## ABOUT THIS TASK
Go over the lines below, and when one contains the word "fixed", copy it.

## SOURCE MATERIAL
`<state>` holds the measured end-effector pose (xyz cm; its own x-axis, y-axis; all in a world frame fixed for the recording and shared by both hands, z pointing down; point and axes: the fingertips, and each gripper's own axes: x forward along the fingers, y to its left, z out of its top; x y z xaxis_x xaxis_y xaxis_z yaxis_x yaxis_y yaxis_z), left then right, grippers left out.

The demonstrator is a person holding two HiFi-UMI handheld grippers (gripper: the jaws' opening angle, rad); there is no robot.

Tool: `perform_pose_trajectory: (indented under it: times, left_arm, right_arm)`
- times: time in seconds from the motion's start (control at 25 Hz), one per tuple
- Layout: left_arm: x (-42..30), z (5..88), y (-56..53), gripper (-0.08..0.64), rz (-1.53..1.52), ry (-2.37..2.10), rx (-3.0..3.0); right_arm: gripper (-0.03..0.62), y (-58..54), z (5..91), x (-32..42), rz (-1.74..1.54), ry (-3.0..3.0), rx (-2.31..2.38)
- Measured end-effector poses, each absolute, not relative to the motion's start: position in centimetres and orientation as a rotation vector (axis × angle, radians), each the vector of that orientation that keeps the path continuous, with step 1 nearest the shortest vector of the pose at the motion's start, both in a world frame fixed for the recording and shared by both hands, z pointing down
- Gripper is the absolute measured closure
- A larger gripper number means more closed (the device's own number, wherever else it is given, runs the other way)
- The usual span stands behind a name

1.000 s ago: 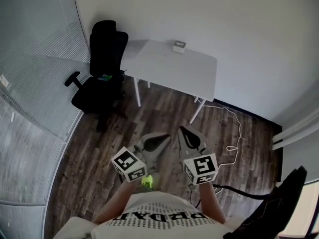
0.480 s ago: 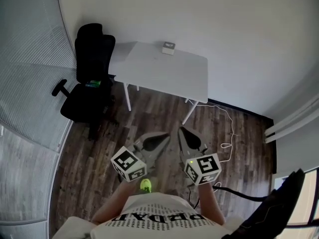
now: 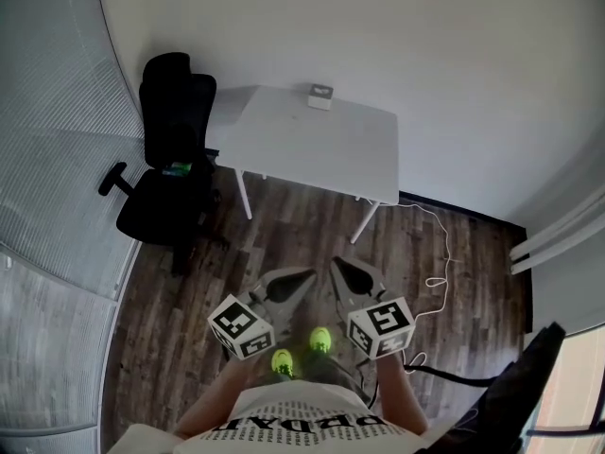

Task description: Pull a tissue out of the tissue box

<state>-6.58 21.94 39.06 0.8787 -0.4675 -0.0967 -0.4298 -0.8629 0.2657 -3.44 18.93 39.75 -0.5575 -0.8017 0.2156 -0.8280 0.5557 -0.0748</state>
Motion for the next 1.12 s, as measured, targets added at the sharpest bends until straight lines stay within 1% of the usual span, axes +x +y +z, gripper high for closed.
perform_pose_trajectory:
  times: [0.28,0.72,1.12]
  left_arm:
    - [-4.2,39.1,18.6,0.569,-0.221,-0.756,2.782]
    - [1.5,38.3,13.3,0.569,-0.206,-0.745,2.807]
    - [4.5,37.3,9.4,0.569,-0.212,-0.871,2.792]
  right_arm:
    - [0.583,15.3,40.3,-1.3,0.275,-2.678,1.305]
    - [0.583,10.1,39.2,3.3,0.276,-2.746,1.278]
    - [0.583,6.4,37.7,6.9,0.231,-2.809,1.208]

## YOUR RESPONSE
`<state>` holds the measured end-effector pose (xyz cm; its own x-axis, y-axis; all in a world frame fixed for the recording and shared by both hands, z pointing down; point and axes: the fingertips, and each gripper's own axes: x forward along the fingers, y to its left, z out of its top; x y z xaxis_x xaxis_y xaxis_z yaxis_x yaxis_y yaxis_z), left then right, grippers left out.
- Measured end-effector poses, each absolute, not relative to the motion's start: position in centimetres and orientation as a rotation vector (axis × angle, radians), each the vector of that orientation that keeps the path continuous, with step 1 nearest the shortest vector of the pose at the motion's start, both in a world frame fixed for the recording and shared by both hands, z pointing down

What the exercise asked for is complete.